- _BRIEF_: Word for word, restate the lines of the data from the first through the one containing "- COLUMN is", and nothing else.
┌──
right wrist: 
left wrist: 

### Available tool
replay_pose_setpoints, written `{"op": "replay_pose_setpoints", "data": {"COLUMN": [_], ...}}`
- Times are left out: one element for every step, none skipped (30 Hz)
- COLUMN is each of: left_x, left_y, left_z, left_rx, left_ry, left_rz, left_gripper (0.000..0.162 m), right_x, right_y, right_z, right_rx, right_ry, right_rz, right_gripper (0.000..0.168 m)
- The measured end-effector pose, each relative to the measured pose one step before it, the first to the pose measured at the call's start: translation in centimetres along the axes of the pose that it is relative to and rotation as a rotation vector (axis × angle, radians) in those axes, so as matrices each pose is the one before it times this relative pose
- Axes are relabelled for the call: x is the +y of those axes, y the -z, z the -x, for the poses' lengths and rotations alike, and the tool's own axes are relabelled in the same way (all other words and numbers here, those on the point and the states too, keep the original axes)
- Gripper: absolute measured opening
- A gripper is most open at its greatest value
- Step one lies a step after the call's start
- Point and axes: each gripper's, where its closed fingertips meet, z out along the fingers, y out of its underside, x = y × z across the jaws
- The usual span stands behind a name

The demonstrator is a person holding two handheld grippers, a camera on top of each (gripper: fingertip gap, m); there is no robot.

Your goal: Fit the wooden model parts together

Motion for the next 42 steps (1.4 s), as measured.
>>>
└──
- _RESPONSE_:
right wrist: 
left wrist: 

### Available tool
replay_pose_setpoints, written `{"op": "replay_pose_setpoints", "data": {"COLUMN": [_], ...}}`
- Times are left out: one element for every step, none skipped (30 Hz)
- COLUMN is each of: left_x, left_y, left_z, left_rx, left_ry, left_rz, left_gripper (0.000..0.162 m), right_x, right_y, right_z, right_rx, right_ry, right_rz, right_gripper (0.000..0.168 m)

This completes the response.